A Lyapunov Analysis of Accelerated PDHG Algorithms

TL;DR

This paper uses Lyapunov analysis to prove accelerated convergence rates for the PDHG algorithm with varying step sizes, including near $O(1/k^2)$ and linear rates under strong convexity, enhancing understanding of its efficiency.

Contribution

The paper introduces a novel discrete Lyapunov function to analyze and establish accelerated convergence rates for the PDHG algorithm with adaptive step sizes.

Findings

Convergence rate near $O(1/k^2)$ for iteration-varying step sizes.

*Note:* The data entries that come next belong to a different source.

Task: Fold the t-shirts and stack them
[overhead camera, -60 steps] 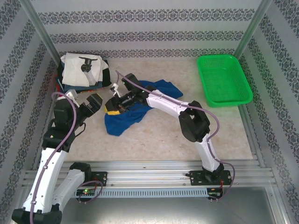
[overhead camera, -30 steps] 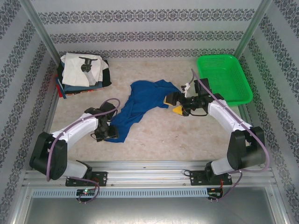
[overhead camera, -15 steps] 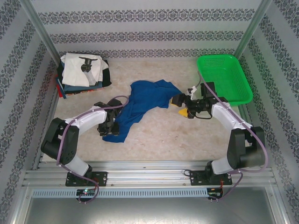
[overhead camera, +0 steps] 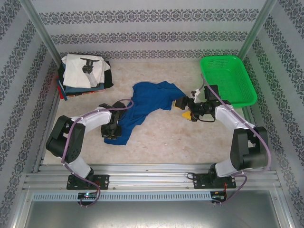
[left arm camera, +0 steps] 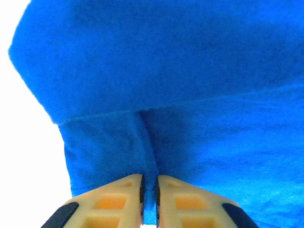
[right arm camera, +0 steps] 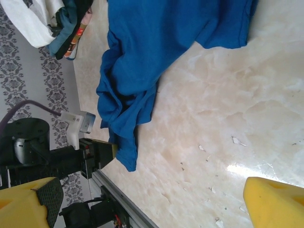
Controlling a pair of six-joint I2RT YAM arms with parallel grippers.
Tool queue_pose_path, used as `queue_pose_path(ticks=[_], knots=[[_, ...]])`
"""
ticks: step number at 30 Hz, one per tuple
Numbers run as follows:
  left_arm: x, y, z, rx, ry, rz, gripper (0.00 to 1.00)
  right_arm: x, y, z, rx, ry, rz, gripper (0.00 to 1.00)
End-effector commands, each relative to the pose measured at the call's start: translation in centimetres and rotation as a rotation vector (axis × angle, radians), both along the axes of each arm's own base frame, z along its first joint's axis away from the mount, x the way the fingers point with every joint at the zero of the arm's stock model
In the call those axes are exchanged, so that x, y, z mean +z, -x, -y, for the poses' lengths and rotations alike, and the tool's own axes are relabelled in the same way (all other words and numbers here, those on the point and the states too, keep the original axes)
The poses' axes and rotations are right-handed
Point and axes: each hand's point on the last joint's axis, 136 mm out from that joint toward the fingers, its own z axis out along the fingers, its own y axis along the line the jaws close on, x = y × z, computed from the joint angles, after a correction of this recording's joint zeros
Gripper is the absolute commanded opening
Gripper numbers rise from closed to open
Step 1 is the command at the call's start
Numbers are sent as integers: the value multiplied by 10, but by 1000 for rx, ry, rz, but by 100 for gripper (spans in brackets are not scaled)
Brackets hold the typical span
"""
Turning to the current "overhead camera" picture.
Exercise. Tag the blue t-shirt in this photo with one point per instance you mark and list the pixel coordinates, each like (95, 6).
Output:
(152, 99)

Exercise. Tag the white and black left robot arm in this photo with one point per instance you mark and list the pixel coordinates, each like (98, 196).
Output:
(92, 117)

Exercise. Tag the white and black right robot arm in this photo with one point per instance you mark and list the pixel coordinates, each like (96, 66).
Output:
(228, 116)

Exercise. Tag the green plastic basket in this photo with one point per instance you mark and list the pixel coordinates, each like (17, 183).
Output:
(228, 80)

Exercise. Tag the dark patterned folded t-shirt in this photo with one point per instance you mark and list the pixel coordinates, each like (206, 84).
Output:
(83, 94)

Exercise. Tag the grey-blue folded t-shirt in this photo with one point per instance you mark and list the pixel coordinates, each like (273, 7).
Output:
(78, 89)

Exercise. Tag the white folded t-shirt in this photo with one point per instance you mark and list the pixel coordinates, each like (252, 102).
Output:
(78, 71)

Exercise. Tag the red folded t-shirt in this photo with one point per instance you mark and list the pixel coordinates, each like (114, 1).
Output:
(60, 89)

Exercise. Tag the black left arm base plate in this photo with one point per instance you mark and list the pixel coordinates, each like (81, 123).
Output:
(102, 181)

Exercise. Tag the aluminium mounting rail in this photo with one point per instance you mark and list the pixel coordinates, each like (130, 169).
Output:
(147, 177)

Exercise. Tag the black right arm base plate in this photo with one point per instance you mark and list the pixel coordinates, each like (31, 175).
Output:
(202, 183)

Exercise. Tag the aluminium frame post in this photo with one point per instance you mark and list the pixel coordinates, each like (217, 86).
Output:
(40, 28)
(257, 28)

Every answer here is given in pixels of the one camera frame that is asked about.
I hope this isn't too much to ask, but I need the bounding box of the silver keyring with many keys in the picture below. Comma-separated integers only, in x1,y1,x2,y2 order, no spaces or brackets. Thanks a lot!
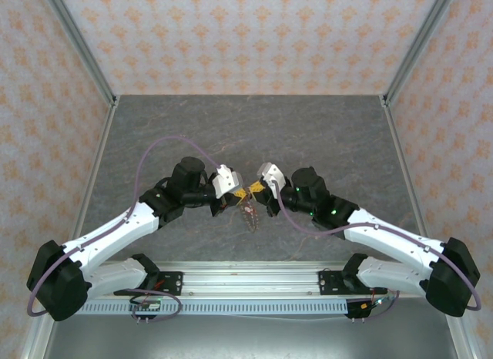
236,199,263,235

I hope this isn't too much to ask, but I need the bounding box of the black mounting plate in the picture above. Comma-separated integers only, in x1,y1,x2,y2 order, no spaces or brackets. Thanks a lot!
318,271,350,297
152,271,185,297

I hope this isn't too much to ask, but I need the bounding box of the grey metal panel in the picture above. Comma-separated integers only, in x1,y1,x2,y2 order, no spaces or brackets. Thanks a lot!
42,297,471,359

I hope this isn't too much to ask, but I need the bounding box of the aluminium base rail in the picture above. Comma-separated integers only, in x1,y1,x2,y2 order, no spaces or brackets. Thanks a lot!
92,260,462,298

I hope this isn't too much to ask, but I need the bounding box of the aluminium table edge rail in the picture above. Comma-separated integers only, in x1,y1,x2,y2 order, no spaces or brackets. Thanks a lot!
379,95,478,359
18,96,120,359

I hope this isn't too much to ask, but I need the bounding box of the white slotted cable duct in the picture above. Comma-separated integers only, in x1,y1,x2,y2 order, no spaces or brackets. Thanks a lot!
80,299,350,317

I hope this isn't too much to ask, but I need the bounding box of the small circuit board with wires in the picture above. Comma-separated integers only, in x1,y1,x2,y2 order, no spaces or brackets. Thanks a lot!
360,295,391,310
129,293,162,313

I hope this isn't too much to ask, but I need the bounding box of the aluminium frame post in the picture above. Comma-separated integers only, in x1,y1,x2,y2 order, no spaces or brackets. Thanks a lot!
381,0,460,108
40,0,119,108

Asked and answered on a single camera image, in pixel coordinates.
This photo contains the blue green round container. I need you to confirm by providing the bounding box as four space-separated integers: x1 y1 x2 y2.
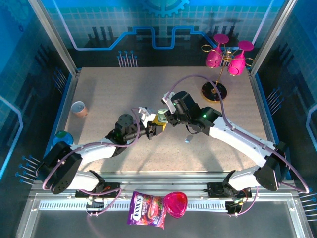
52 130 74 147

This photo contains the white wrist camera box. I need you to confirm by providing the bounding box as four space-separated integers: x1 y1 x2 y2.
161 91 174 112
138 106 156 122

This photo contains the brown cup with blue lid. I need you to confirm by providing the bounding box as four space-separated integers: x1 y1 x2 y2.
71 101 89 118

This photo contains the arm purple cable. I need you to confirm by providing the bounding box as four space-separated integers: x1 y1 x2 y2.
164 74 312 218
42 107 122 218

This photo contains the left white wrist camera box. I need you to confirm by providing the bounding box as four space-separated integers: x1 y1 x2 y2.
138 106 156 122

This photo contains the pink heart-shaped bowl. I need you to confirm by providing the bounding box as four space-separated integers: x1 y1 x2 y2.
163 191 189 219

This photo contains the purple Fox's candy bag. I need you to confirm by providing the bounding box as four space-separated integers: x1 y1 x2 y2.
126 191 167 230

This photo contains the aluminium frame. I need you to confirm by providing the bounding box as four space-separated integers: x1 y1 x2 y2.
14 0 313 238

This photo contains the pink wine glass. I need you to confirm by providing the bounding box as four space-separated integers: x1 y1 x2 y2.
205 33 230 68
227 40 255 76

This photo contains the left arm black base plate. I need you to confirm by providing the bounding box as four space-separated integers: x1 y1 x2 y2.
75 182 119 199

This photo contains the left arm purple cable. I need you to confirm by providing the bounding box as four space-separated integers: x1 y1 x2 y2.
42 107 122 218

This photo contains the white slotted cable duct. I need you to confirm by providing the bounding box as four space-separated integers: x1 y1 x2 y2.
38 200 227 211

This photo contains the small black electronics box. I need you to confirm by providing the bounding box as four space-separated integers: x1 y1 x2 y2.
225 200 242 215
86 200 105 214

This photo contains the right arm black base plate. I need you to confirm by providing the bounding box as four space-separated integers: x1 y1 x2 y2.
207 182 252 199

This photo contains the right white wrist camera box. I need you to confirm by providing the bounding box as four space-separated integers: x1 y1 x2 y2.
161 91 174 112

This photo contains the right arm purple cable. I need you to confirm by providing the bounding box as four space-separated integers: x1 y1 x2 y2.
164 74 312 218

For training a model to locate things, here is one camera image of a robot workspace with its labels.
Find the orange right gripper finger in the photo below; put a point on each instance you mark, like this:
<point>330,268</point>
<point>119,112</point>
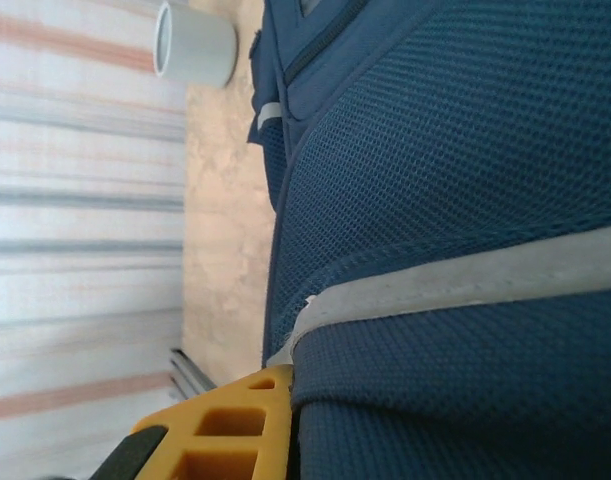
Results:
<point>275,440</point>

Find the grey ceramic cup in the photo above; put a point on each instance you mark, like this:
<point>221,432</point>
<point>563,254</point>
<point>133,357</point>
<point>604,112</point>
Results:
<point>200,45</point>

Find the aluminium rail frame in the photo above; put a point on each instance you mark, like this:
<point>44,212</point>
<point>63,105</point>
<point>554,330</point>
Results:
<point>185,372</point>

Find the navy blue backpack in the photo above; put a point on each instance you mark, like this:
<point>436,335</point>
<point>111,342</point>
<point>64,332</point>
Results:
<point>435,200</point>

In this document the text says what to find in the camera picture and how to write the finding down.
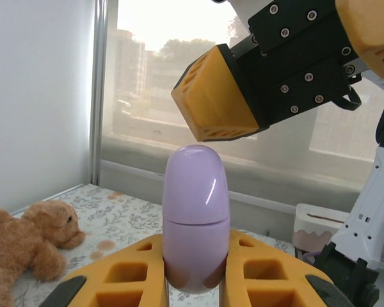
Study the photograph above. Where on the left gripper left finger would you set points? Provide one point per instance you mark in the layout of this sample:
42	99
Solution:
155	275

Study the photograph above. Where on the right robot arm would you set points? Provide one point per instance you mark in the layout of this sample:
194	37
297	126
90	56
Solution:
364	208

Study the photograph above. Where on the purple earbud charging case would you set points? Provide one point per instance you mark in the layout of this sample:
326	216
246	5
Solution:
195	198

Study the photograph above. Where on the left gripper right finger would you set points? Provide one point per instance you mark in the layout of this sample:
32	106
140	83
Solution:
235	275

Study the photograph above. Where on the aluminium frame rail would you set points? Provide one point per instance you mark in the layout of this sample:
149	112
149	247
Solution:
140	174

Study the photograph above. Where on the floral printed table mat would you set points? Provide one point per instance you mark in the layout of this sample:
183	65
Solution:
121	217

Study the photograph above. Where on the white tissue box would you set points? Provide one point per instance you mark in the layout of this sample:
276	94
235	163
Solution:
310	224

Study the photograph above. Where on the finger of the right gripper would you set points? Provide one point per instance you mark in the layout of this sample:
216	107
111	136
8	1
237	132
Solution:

Faster convergence rate under specific step size conditions.

Linear convergence rate when objective functions are strongly convex.

Abstract

The generalized Lasso is a remarkably versatile and extensively utilized model across a broad spectrum of domains, including statistics, machine learning, and image science. Among the optimization techniques employed to address the challenges posed by this model, saddle-point methods stand out for their effectiveness. In particular, the primal-dual hybrid gradient (PDHG) algorithm has emerged as a highly popular choice, celebrated for its robustness and efficiency in finding optimal solutions. Recently, the underlying mechanism of the PDHG algorithm has been elucidated through the high-resolution ordinary differential equation (ODE) and the implicit-Euler scheme as detailed in [Li and Shi, 2024a]. This insight has spurred the development of several accelerated variants of the PDHG algorithm, originally proposed by [Chambolle and Pock, 2011]. By employing discrete Lyapunov analysis, we establish that the PDHG algorithm with iteration-varying step sizes, converges at a rate near $O(1/k^2)$. Furthermore, for the specific setting where $\tau_{k+1}\sigma_k = s^2$ and $\theta_k = \tau_{k+1}/\tau_k \in (0, 1)$ as proposed in [Chambolle and Pock, 2011], an even faster convergence rate of $O(1/k^2)$ can be achieved. To substantiate these findings, we design a novel discrete Lyapunov function. This function is distinguished by its succinctness and straightforwardness, providing a clear and elegant proof of the enhanced convergence properties of the PDHG algorithm under the specified conditions. Finally, we utilize the discrete Lyapunov function to establish the optimal linear convergence rate when both the objective functions are strongly convex.